From first line to last, copy the material below exactly.

*** Data below

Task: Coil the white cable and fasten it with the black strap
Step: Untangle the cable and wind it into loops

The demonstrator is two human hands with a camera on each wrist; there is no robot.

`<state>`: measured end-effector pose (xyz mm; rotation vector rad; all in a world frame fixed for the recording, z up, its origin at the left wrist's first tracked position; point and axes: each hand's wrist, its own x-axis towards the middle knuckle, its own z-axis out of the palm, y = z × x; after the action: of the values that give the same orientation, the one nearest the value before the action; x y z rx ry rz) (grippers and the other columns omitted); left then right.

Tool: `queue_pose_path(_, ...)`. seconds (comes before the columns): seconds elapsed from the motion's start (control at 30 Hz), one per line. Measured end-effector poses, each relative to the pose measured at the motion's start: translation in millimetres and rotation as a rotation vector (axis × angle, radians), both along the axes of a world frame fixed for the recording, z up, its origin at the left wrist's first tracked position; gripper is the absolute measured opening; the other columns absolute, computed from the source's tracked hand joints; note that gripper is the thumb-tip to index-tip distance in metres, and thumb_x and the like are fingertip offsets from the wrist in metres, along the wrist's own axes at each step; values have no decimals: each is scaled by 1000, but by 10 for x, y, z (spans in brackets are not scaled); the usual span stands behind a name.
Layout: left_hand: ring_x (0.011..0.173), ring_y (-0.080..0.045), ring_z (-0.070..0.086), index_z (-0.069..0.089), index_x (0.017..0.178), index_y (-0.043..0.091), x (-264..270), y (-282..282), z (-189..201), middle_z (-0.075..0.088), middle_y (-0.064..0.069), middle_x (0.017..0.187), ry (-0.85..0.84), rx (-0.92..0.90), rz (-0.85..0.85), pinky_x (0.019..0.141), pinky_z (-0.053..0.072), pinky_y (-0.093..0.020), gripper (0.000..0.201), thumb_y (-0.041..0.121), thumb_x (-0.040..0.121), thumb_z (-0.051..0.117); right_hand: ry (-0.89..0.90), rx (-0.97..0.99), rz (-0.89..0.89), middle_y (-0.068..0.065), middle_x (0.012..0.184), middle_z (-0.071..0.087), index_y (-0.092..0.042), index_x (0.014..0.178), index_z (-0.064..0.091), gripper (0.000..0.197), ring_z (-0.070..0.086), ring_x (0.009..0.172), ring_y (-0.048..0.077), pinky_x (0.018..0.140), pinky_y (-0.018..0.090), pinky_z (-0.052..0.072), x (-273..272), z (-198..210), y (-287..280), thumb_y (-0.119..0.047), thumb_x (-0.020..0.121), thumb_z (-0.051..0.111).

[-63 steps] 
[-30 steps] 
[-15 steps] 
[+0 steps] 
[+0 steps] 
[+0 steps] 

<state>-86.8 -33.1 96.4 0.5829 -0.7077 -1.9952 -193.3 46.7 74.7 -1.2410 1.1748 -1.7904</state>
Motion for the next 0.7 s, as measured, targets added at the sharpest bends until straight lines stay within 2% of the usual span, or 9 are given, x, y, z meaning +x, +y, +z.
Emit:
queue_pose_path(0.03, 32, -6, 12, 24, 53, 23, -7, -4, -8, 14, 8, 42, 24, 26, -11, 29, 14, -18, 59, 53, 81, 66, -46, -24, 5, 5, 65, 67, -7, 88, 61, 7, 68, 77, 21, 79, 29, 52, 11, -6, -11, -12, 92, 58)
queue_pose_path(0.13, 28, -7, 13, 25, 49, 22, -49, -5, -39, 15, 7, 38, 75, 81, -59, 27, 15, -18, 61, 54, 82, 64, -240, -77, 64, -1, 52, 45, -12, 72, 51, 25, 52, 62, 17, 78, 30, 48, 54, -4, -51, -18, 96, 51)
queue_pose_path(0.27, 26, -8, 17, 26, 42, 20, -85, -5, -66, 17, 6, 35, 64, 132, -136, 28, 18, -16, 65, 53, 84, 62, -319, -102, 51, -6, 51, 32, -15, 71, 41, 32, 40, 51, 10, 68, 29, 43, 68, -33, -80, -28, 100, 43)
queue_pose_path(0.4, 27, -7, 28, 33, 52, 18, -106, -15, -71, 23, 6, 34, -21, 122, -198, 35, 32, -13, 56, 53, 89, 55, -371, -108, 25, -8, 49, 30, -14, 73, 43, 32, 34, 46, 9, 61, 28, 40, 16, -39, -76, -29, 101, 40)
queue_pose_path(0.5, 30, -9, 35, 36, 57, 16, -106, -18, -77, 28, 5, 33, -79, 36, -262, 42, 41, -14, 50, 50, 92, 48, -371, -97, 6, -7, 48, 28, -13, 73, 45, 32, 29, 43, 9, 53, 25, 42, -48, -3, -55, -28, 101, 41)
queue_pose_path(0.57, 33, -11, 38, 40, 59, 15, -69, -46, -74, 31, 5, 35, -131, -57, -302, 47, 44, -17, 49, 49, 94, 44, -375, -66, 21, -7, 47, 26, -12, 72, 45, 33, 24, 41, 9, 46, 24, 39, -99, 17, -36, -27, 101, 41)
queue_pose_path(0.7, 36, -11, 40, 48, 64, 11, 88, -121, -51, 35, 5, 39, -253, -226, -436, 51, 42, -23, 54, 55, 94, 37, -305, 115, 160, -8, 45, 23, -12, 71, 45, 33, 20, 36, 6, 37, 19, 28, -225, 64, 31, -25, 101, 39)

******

▸ **Response below**:
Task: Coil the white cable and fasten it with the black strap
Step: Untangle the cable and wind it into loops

The demonstrator is two human hands with a camera on each wrist; there is no robot.

`<state>`: measured end-effector pose (xyz mm; rotation vector rad; all in a world frame fixed for the recording, z up, its origin at the left wrist's first tracked position; point and axes: each hand's wrist, its own x-axis towards the middle knuckle, its own z-axis out of the palm, y = z × x; after the action: of the values that give the same orientation, the one nearest the value before the action; x y z rx ry rz) (grippers and the other columns omitted); left then right.

Tool: `queue_pose_path(_, ...)`. seconds (comes before the columns): seconds elapsed from the motion's start (control at 30 Hz), one per line. Measured end-effector poses, each relative to the pose measured at the motion's start: translation in millimetres and rotation as a rotation vector (axis × angle, radians), both along the axes of a world frame fixed for the recording, z up, its origin at the left wrist's first tracked position; gripper is the absolute measured opening; the other columns absolute, computed from the source's tracked hand joints; note that gripper is the thumb-tip to index-tip distance in metres, and thumb_x and the like are fingertip offsets from the wrist in metres, along the wrist's own axes at each step; values have no decimals: each is scaled by 1000, but by 10 for x, y, z (spans in brackets are not scaled); the usual span stands behind a name.
Layout: left_hand: ring_x (0.011..0.173), ring_y (-0.080..0.045), ring_z (-0.070..0.086), index_z (-0.069..0.089), index_x (0.017..0.178), index_y (-0.043..0.091), x (-264..270), y (-282..282), z (-189..201), middle_z (-0.075..0.088), middle_y (-0.064..0.069), middle_x (0.017..0.187), ry (-0.85..0.84), rx (-0.92..0.90), rz (-0.85..0.85), pinky_x (0.019..0.141), pinky_z (-0.053..0.072), pinky_y (-0.093..0.020), gripper (0.000..0.201), thumb_y (-0.041..0.121), thumb_x (-0.040..0.121), thumb_z (-0.051..0.117); right_hand: ry (-0.89..0.90), rx (-0.97..0.99), rz (-0.89..0.89), middle_y (-0.068..0.065), middle_x (0.012..0.184), middle_z (-0.071..0.087), index_y (-0.092..0.042), index_x (0.014..0.178), index_z (-0.064..0.091), gripper (0.000..0.197), ring_z (-0.070..0.086), ring_x (0.009..0.172), ring_y (-0.048..0.077), pinky_x (0.018..0.140), pinky_y (-0.018..0.090), pinky_z (-0.052..0.072), x (-273..272), z (-198..210), y (-287..280), thumb_y (-0.119..0.047), thumb_x (-0.020..0.121), thumb_z (-0.051..0.111).

[-63 steps] 
[-30 steps] 
[-15 steps] 
[+0 steps] 
[+0 steps] 
[+0 steps] 

<state>-86.8 -33.1 96.4 0.5829 -0.7077 -1.9952 -193.3 46.7 74.7 -1.2410 1.1748 -1.7904</state>
Motion for the next 0.7 s, as measured, targets added at the sharpest bends until straight lines stay within 2% of the usual span, or 9 are given, x, y, z meaning +x, +y, +z.
Emit:
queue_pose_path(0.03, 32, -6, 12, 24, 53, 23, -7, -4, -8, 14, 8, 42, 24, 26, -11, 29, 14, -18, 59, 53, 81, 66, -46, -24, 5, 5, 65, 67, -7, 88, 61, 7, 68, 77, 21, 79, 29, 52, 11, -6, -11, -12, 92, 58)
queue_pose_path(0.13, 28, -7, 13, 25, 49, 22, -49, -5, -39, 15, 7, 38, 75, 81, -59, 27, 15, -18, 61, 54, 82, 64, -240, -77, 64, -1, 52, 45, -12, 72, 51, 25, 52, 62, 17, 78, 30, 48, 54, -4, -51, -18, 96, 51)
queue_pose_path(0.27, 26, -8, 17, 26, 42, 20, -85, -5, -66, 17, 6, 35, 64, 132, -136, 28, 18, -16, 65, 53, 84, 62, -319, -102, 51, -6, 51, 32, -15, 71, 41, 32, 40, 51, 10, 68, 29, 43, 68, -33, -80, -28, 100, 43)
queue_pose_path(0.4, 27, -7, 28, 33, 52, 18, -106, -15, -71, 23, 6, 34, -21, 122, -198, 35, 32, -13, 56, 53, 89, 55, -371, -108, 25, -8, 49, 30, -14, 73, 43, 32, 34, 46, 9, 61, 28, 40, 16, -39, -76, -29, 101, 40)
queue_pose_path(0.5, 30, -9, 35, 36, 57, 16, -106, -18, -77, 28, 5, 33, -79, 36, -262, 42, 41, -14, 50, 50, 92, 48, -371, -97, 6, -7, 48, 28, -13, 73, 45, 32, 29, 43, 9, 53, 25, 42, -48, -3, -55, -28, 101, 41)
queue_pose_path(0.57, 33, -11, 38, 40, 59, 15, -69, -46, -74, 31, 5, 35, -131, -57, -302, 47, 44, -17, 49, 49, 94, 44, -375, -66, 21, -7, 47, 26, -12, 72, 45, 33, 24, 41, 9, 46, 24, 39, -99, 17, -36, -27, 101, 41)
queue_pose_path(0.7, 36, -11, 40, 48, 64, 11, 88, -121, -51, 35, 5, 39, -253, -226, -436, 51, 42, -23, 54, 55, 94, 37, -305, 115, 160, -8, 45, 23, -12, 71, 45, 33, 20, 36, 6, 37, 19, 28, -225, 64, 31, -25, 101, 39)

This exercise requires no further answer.